→ **DATA LISTING**
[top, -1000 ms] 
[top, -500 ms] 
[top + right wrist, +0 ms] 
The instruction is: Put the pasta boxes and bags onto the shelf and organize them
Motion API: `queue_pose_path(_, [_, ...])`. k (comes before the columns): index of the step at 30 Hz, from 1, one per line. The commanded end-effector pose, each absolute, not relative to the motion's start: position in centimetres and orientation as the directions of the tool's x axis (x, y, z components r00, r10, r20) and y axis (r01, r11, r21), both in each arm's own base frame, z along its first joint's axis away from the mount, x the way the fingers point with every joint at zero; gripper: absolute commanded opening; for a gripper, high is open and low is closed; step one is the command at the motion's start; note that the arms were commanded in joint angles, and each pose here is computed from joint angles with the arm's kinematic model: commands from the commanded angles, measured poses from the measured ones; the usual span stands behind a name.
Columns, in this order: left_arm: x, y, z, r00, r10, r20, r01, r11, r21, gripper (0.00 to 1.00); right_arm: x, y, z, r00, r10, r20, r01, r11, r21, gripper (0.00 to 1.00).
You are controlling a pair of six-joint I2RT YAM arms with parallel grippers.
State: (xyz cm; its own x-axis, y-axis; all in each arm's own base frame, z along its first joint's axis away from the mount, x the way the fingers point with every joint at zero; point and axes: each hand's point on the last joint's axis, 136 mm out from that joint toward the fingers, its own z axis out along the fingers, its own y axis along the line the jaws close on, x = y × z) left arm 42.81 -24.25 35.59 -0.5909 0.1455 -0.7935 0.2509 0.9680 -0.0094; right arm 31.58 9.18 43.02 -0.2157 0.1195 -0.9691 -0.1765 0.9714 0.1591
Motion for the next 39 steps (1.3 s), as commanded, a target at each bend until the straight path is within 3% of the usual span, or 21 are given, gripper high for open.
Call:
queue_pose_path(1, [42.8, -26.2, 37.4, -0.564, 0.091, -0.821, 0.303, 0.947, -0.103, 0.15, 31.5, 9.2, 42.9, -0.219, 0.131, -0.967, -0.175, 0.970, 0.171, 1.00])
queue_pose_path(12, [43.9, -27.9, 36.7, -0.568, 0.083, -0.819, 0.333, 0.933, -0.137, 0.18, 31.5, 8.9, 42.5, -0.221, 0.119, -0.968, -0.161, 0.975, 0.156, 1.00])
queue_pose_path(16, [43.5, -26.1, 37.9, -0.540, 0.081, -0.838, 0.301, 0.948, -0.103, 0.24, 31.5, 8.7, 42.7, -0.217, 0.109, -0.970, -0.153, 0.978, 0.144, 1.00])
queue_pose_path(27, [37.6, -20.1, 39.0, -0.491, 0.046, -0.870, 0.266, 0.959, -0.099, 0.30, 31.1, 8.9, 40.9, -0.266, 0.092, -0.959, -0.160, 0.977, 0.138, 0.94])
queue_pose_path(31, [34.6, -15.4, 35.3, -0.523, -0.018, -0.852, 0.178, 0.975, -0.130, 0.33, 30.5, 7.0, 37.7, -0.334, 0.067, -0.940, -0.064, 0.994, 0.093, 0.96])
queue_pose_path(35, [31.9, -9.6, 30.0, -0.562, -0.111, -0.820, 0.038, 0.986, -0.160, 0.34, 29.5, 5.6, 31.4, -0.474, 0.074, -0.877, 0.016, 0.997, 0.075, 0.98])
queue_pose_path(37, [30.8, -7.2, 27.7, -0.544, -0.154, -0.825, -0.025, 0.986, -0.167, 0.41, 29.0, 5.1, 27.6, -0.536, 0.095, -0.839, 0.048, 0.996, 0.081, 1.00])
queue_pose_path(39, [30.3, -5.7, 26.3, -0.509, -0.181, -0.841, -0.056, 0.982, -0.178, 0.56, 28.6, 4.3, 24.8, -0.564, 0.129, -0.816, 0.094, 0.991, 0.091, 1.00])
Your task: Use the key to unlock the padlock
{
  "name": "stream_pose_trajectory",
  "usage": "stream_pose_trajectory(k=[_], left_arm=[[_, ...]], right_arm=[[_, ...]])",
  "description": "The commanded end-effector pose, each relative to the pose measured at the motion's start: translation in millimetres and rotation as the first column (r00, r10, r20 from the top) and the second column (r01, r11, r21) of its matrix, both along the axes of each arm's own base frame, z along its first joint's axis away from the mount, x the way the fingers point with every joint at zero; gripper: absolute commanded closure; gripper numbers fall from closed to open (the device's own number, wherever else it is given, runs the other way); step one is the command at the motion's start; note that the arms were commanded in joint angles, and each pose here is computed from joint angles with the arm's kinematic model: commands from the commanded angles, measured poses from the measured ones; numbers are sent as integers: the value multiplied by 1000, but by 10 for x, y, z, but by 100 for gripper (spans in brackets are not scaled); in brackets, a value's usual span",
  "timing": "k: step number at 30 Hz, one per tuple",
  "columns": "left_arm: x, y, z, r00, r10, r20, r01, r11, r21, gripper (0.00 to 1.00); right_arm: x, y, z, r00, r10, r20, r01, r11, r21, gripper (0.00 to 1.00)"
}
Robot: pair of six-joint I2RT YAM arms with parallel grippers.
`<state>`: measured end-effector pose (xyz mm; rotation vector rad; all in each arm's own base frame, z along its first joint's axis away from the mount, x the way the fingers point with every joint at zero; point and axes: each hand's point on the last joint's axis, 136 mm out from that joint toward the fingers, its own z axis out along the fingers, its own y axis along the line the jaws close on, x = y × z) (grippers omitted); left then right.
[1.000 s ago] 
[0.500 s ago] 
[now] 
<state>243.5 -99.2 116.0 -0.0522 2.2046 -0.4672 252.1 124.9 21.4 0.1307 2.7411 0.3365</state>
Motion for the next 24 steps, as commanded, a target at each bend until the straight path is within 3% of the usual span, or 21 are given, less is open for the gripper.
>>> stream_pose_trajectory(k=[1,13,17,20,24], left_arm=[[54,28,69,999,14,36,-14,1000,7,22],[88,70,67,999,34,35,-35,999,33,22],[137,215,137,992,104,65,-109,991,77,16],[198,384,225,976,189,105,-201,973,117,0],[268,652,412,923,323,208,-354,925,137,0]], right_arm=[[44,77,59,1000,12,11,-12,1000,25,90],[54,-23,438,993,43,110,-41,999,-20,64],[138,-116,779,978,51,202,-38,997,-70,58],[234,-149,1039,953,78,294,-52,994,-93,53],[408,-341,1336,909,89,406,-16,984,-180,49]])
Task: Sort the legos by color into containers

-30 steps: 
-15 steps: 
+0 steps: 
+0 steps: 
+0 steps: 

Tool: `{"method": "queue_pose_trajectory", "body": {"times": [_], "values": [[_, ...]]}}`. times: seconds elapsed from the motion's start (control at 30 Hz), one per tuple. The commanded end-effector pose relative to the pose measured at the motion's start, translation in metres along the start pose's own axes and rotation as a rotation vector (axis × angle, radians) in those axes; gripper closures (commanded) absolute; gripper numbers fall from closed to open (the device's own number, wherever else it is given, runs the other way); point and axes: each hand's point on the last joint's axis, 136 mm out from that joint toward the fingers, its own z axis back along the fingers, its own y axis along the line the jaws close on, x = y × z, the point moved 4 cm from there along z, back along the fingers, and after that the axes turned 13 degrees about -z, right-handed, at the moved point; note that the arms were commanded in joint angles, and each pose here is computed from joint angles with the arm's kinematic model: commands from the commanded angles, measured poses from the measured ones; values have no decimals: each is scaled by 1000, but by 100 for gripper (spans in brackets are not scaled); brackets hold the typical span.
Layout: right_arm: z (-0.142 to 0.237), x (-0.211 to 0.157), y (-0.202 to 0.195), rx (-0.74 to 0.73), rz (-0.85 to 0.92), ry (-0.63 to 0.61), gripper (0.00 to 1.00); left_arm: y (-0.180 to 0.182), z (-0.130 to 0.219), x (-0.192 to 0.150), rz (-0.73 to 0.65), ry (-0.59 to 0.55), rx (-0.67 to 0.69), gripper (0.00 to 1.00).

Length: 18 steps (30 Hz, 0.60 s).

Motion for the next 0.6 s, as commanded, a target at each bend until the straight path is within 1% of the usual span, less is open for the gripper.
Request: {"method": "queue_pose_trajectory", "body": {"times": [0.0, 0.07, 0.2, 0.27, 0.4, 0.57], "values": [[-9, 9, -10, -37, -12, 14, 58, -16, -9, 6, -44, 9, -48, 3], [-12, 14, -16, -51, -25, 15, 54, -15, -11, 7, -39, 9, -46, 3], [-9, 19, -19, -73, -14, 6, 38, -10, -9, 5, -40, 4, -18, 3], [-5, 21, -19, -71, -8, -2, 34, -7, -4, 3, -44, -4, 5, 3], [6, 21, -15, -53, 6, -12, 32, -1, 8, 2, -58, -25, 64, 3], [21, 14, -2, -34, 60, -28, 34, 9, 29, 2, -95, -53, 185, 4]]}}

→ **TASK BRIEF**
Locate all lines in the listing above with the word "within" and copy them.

→ **OUTPUT BELOW**
Motion for the next 39 steps (1.3 s), as commanded, a target at each bend until the straight path is within 3% of the usual span, or 21 are given, gripper high for open.
Motion for the next 24 steps, as commanded, a target at each bend until the straight path is within 3% of the usual span, or 21 are given, less is open for the gripper.
Motion for the next 0.6 s, as commanded, a target at each bend until the straight path is within 1% of the usual span, less is open for the gripper.

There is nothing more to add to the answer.